I’ve run out of places to hide stuff so I put it in the dining room with a sheet over it. The one thing I have in my favour is that for a very intelligent man, Tom has extremely poor observational skills. Sometimes it’s as if he’s blindfolded himself and wandered into a room.
“Do you know where my coffee grinder is?”
“By the fruit bowl.”
“I can’t see it.”
Then I have to go through and point it out.
Later that evening we sit at the dining room table eating our steak and chips and enjoying the quiet. I feel uncomfortable about the large sheet-covered mound directly in his eye line, but Tom seems oblivious and chats away instead about what I’m going to do tomorrow with a whole day to myself.
“Sort out the garage!” I say “I’m going to take everything out and start again. Get rid of a load of stuff.”
He looks at me like I’m mad.
“Don’t you think you should just relax?”
I’m on the verge of admitting that I have a removals van arriving from York with a part-load of furniture and no where to put it, but why ruin a nice evening?
The next day I wish I had taken Tom’s suggestion of relaxation, but Ish and his van could be here any minute now and I need a space for a cupboard, a chest of drawers and two wooden chairs.
I spend all afternoon dragging everything out onto the drive. I shut the garden gates but that doesn’t stop every Tom, Dick and Harry passing by from asking me if I’m having a sale.
“No! They’re my possessions!” I feel like shouting, although in hindsight it would’ve saved a few trips to the tip if some things had been taken off my hands.
By 2pm I’m starving but I can’t leave the house because my life is spread out for everyone to see on the drive. The only thing I have is a surplus of asparagus growing in our adopted asparagus bed in the back garden.
Ish arrives at 4pm (by which point I’ve had three bowls of soup) and laughs as I appear from the back of the garage.
“Having a sale?” he asks in his broad Leeds accent. I commandeer him into helping me lift the old IKEA drawers x 2 out of the way.
“I hope I’m not going to get a call from your husband wanting all this furniture returning to York once it’s discovered,” he says with a twinkle in his eye as we lift grandma’s cupboard off the van. He seems to find my predicament most amusing.

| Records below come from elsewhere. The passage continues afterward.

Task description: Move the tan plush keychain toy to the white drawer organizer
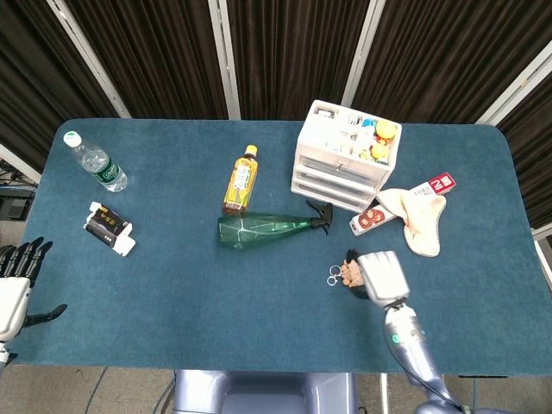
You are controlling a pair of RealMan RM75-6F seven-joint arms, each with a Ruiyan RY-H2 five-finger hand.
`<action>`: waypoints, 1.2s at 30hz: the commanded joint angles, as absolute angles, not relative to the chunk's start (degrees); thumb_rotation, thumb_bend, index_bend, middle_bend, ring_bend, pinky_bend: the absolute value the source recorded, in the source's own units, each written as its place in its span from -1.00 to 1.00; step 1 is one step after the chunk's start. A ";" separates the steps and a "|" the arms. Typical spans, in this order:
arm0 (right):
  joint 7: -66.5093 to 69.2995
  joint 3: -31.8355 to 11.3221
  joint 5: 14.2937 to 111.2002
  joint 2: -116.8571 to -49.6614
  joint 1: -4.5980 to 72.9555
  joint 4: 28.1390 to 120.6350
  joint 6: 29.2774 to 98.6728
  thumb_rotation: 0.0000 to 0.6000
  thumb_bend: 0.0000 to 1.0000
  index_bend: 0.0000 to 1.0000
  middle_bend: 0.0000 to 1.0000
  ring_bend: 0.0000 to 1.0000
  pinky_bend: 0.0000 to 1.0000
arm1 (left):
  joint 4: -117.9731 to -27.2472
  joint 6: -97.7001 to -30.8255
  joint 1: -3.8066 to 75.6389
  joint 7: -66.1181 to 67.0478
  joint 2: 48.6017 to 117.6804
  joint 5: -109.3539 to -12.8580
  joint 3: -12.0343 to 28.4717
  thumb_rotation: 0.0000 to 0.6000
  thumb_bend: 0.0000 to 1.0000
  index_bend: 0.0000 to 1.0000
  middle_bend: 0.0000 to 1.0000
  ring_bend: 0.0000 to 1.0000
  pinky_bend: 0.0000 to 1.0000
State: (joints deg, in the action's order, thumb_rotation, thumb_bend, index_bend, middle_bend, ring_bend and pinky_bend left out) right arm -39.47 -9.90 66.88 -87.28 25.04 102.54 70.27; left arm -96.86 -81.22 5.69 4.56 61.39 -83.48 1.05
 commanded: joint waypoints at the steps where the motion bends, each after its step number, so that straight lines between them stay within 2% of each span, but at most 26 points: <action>1: -42.13 -9.77 65.01 -92.03 27.02 98.37 69.55 1.00 -0.80 -0.01 1.00 1.00 0.79 | -96.91 -81.03 5.75 4.32 61.29 -83.41 1.04 1.00 -0.96 -1.00 -1.00 -1.00 -1.00; 9: -42.62 -9.40 62.64 -97.33 28.22 93.95 69.20 1.00 -0.60 0.07 1.00 1.00 0.79 | -97.08 -80.41 5.96 3.92 61.15 -83.26 0.95 1.00 -0.96 -1.00 -1.00 -1.00 -1.00; 17: -42.56 -10.18 60.02 -100.37 29.57 89.67 68.27 1.00 -0.43 0.04 1.00 1.00 0.79 | -97.30 -79.95 6.12 3.68 61.06 -82.92 0.98 1.00 -0.96 -1.00 -1.00 -1.00 -1.00; 36: -40.50 -10.62 55.73 -103.27 30.88 81.99 66.01 1.00 -0.46 -0.02 1.00 1.00 0.79 | -97.80 -78.92 6.56 3.62 60.99 -81.80 1.22 1.00 -0.96 -1.00 -1.00 -1.00 -1.00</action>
State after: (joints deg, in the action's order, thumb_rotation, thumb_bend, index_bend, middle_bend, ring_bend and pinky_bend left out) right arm -40.58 -10.64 55.83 -103.17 30.83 82.11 66.07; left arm -97.80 -78.92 6.56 3.62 60.99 -81.80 1.21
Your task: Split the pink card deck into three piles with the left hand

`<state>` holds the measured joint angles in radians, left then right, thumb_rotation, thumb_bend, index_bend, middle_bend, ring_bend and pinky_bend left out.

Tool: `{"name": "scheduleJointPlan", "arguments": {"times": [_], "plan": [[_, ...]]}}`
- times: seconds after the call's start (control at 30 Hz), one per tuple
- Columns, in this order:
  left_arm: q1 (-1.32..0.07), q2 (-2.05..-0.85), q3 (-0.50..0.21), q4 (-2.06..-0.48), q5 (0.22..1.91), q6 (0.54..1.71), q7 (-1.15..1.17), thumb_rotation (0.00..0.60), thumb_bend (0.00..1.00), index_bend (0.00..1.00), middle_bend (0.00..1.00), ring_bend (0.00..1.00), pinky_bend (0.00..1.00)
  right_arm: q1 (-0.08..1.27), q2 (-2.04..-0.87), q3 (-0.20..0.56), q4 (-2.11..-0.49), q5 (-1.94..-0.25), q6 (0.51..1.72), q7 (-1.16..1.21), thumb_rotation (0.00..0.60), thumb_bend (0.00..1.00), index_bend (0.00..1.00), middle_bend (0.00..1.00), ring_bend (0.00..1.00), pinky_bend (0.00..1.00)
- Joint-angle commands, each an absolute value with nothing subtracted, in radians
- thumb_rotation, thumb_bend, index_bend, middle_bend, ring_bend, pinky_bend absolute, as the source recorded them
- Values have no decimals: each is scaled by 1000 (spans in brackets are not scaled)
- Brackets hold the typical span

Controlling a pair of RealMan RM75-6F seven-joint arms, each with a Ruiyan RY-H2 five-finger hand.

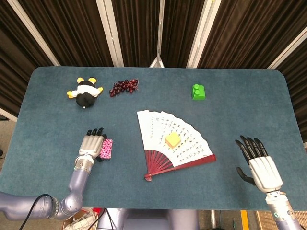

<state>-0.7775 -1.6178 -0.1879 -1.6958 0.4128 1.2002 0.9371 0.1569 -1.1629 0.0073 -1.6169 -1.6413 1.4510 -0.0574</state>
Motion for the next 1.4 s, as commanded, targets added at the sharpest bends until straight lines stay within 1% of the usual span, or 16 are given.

Seven hours after starting, Operation Garage is complete. Everything is tidy and you can get in without becoming entangled in bikes and scooters.
Twi nights later Tom has to go into the garage to get something out. I hang around nervously waiting for the loud exclamation when he sees that half our garage has been turned into a furniture warehouse.
He notices nothing. I’m almost annoyed.
“Err. Hello. Haven’t you noticed anything?”
“Oh it looks really tidy! Well done,” he says as he turns to pull down the door and lock up.
“But what about the furniture?” I say, incredulous.
He steps back in and peers at the wooden cupboard and the drawers.
“They’re really nice. What are they doing in the garage? We should have them in the house,” he replies.
- onion, 1
- garlic cloves, 2
- fresh ginger, 1cm chunk
- olive oil, 1tbsp
- asparagus, 120g
- spinach, 200g
- medium potatoes, 2
- vegetable stock
Finely chop the onion, garlic and ginger or use a food processor. Fry them in the olive oil in a large saucepan over a medium heat for five minutes.
Peel and finely chop (or food processor) the potatoes. Add them to the pan with the asparagus which should be cut into 1cm chunks.
Add the vegetable stock (I’m sorry – I forgot to measure how much I used).
Simmer gently for ten minutes.
Add the spinach. Simmer for another five minutes.
Blend with a hand blender and season.